- **EXERCISE GOAL**: Each record that follows is to be duplicated exactly, though its pictures are not.

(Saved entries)
────────

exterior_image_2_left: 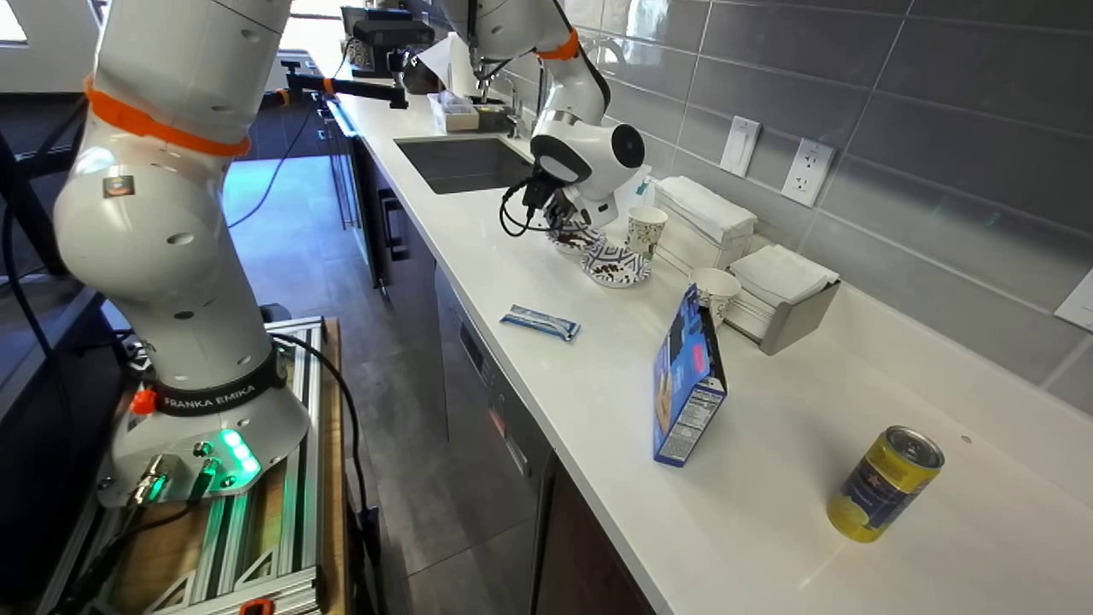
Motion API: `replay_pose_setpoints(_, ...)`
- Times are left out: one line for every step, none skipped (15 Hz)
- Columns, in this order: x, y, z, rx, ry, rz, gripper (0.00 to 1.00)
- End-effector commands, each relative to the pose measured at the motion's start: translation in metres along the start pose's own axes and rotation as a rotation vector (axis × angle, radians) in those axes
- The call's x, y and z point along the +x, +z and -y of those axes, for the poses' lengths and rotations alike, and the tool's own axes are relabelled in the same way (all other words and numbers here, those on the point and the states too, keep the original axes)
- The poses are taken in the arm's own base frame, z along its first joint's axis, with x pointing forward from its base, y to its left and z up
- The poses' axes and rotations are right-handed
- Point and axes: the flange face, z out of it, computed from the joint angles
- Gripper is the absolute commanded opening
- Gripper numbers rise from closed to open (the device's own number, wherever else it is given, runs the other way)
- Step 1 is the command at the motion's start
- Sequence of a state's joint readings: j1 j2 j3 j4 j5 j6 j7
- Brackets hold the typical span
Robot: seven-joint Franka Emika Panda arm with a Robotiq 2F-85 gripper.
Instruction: Pick up the spoon, get some of the objects from the bowl on the left and put them in the bowl on the right
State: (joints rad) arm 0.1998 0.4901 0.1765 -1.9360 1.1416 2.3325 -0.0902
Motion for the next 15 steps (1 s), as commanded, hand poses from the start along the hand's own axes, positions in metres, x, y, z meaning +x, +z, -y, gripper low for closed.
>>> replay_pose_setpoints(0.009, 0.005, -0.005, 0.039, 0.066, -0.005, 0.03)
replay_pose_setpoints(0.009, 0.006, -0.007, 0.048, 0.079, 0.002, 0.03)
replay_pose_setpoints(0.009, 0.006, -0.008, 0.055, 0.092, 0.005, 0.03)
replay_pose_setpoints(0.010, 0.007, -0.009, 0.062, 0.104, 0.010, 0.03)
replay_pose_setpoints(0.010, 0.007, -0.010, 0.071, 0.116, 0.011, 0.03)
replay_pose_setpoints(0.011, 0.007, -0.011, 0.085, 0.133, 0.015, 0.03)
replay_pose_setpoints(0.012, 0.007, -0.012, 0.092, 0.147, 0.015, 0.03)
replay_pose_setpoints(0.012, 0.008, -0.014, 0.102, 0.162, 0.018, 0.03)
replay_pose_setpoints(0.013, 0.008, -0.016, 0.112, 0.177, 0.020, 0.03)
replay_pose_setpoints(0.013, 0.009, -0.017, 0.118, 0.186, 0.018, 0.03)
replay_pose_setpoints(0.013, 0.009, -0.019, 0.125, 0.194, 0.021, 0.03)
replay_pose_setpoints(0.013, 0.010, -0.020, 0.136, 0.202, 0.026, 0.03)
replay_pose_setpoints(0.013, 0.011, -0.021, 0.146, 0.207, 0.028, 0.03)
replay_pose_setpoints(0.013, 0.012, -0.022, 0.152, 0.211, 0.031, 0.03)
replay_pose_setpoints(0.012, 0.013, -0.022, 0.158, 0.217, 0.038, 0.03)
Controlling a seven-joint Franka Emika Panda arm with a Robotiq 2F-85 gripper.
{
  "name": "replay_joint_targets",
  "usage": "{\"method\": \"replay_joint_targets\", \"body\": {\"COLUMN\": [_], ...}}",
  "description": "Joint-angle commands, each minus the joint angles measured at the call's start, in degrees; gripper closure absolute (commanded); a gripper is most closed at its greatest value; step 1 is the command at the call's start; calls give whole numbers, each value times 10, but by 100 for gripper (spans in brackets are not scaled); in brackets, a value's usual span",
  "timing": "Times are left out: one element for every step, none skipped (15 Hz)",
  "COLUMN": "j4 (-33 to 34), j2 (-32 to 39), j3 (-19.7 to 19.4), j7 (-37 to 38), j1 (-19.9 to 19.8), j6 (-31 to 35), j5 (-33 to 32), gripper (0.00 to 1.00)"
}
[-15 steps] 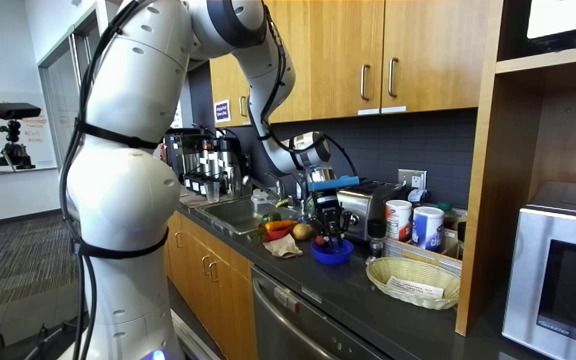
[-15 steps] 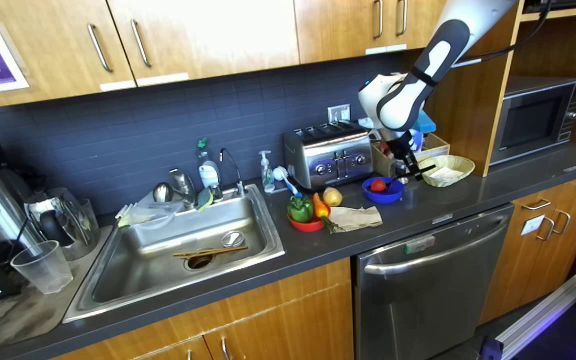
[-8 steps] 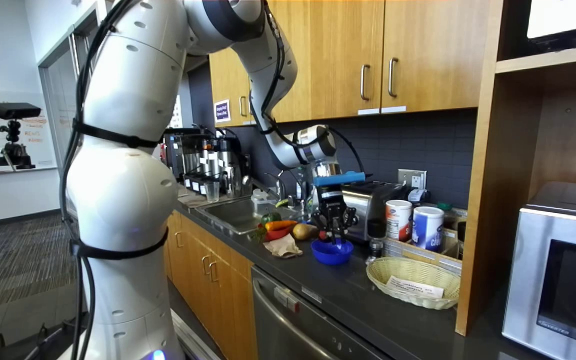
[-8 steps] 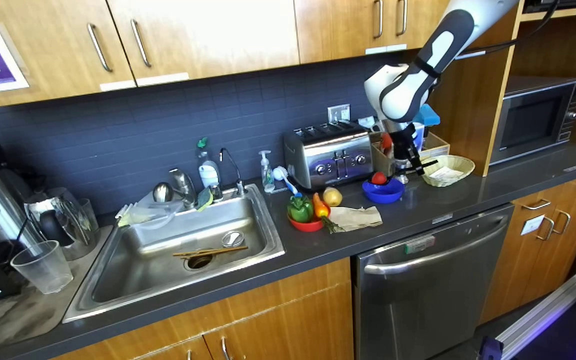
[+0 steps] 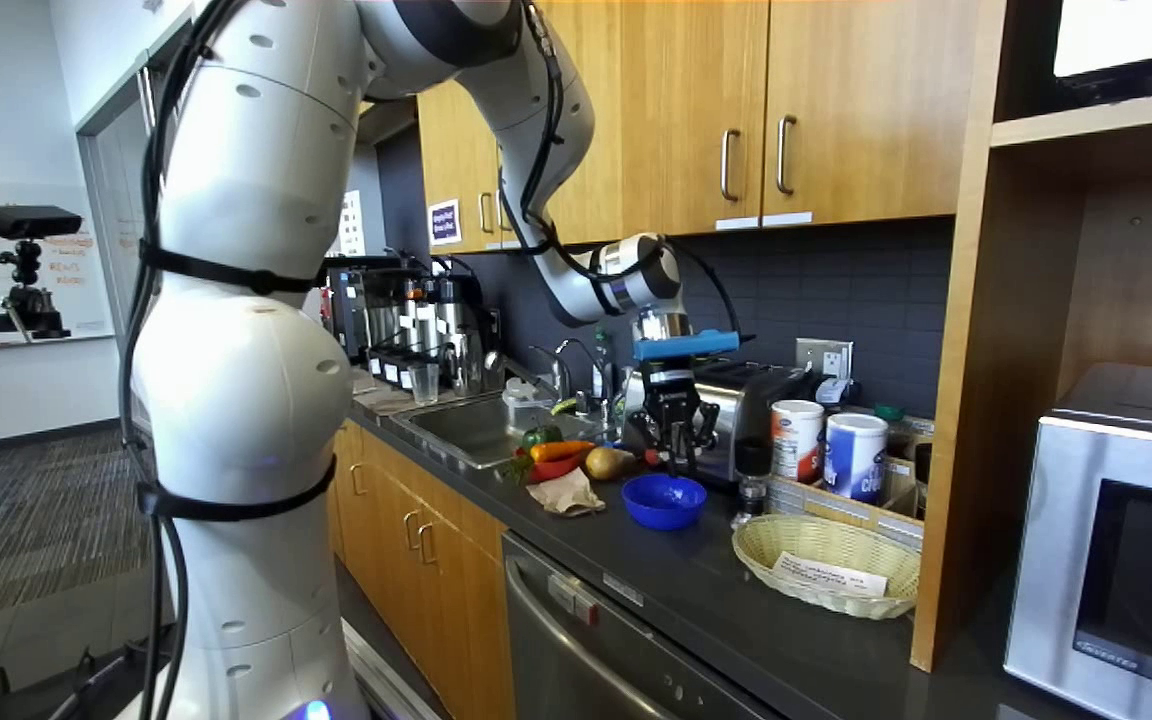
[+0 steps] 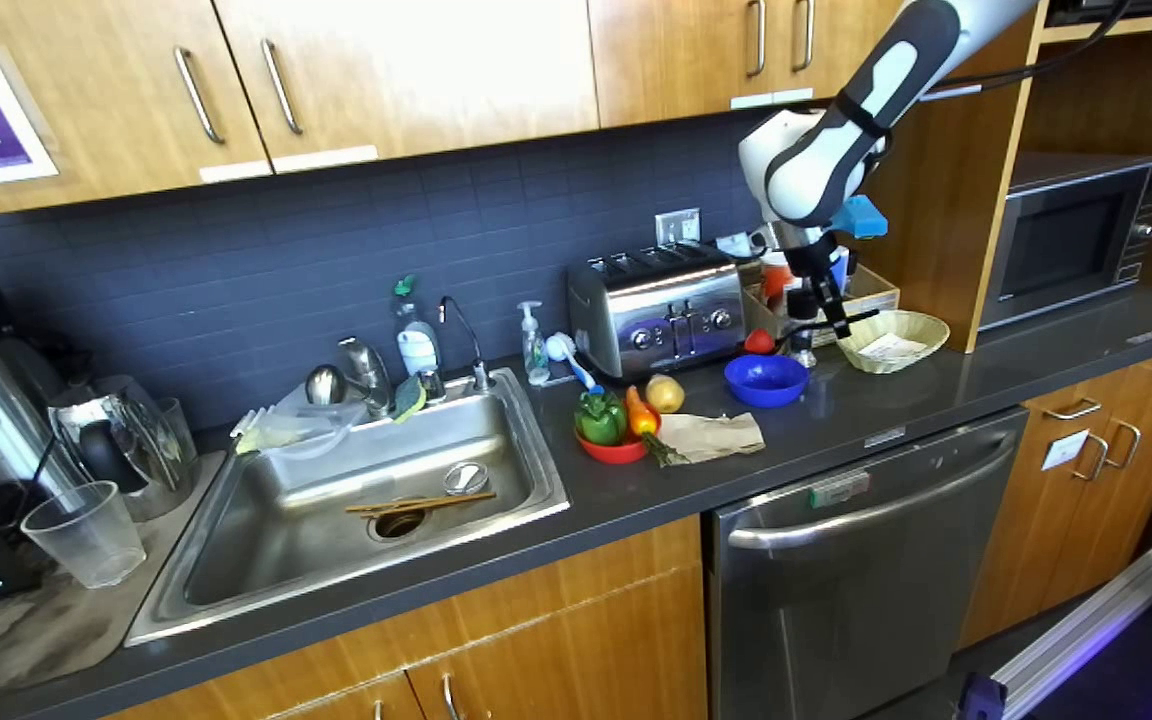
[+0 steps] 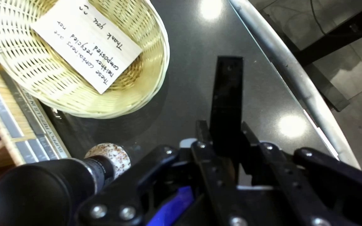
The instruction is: Scoop up the object in the blue bowl and put it into the weaved basket
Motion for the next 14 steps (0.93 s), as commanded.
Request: {"method": "replay_joint_targets", "body": {"j4": [-18, -19, -21, -23, -26, -29, -32, -34, -38, -40, -43, -47, -49, -51], "j2": [-22, -22, -23, -24, -25, -28, -30, -34, -39, -42, -47, -53, -58, -62], "j3": [0, 0, 1, 1, 2, 2, 2, 2, 2, 1, 1, 0, -2, -3], "j7": [-4, -1, 2, 2, 3, 4, 3, 2, 2, 1, 1, 1, 0, -1], "j1": [3, 5, 7, 8, 9, 11, 11, 11, 10, 10, 10, 8, 7, 5], "j6": [-1, -2, -3, -3, -3, -3, -2, -1, -1, 0, 1, 2, 4, 5], "j5": [8, 6, 4, 3, 2, 2, 3, 5, 7, 8, 8, 9, 10, 12], "gripper": [94, 94, 94, 94, 94, 94, 94, 94, 94, 94, 94, 94, 94, 94]}}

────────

- **ANSWER BELOW**:
exterior_image_2_left: 
Motion API: `replay_pose_setpoints(_, ...)`
- Times are left out: one line for every step, none skipped (15 Hz)
- Columns, in this order: x, y, z, rx, ry, rz, gripper (0.00 to 1.00)
- End-effector commands, each relative to the pose measured at the motion's start: translation in metres along the start pose's own axes and rotation as a rotation vector (axis × angle, radians) in those axes
- The call's x, y and z point along the +x, +z and -y of those axes, for the poses' lengths and rotations alike, and the tool's own axes are relabelled in the same way (all other words and numbers here, those on the point and the states too, keep the original axes)
- The poses are taken in the arm's own base frame, z along its first joint's axis, with x pointing forward from its base, y to its left and z up
- The poses' axes and rotations are right-handed
- Point and axes: the flange face, z out of it, computed from the joint angles
- Gripper is the absolute commanded opening
- Gripper numbers rise from closed to open (the device's own number, wherever else it is given, runs the other way)
- Step 1 is the command at the motion's start
- Sequence of a state's joint readings: j1 j2 j3 j4 j5 j6 j7
- Brackets hold the typical span
Robot: seven-joint Franka Emika Panda arm with a Robotiq 2F-85 gripper.
Instruction: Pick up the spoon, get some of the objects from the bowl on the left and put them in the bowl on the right
State: (joints rad) arm 0.1998 0.4901 0.1765 -1.9360 1.1416 2.3325 -0.0902
Motion for the next 15 steps (1 s), as commanded, hand poses from the start along the hand's own axes, positions in metres, x, y, z meaning +x, +z, -y, gripper low for closed.
>>> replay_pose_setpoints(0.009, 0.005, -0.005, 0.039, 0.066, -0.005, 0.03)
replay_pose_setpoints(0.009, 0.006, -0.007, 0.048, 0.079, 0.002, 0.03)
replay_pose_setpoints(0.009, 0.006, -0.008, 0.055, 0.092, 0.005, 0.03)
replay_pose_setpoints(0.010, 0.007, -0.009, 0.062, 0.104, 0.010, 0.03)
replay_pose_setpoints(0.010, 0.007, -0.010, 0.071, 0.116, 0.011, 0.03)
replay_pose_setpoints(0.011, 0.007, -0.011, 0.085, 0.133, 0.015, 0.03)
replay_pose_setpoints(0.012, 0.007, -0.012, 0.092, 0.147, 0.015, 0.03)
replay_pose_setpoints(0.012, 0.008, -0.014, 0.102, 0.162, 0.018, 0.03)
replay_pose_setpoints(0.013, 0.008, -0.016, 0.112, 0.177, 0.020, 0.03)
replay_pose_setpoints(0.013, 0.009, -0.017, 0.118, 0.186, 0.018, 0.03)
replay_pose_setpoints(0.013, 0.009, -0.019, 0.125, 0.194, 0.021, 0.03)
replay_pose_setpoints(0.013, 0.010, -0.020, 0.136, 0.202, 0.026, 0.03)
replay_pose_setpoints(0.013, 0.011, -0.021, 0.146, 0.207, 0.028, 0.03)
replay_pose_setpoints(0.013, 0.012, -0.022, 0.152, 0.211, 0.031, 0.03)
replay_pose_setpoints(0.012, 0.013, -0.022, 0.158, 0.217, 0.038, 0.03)
Controlling a seven-joint Franka Emika Panda arm with a Robotiq 2F-85 gripper.
{
  "name": "replay_joint_targets",
  "usage": "{\"method\": \"replay_joint_targets\", \"body\": {\"COLUMN\": [_], ...}}",
  "description": "Joint-angle commands, each minus the joint angles measured at the call's start, in degrees; gripper closure absolute (commanded); a gripper is most closed at its greatest value; step 1 is the command at the call's start; calls give whole numbers, each value times 10, but by 100 for gripper (spans in brackets are not scaled); in brackets, a value's usual span",
  "timing": "Times are left out: one element for every step, none skipped (15 Hz)",
  "COLUMN": "j4 (-33 to 34), j2 (-32 to 39), j3 (-19.7 to 19.4), j7 (-37 to 38), j1 (-19.9 to 19.8), j6 (-31 to 35), j5 (-33 to 32), gripper (0.00 to 1.00)"
}
[-15 steps] 
[-15 steps] 
[-8 steps] 
[-8 steps] 
[+0 steps] 
[+0 steps] 
[+0 steps] 
The instruction is: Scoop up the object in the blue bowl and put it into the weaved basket
Motion for the next 14 steps (0.93 s), as commanded.
Request: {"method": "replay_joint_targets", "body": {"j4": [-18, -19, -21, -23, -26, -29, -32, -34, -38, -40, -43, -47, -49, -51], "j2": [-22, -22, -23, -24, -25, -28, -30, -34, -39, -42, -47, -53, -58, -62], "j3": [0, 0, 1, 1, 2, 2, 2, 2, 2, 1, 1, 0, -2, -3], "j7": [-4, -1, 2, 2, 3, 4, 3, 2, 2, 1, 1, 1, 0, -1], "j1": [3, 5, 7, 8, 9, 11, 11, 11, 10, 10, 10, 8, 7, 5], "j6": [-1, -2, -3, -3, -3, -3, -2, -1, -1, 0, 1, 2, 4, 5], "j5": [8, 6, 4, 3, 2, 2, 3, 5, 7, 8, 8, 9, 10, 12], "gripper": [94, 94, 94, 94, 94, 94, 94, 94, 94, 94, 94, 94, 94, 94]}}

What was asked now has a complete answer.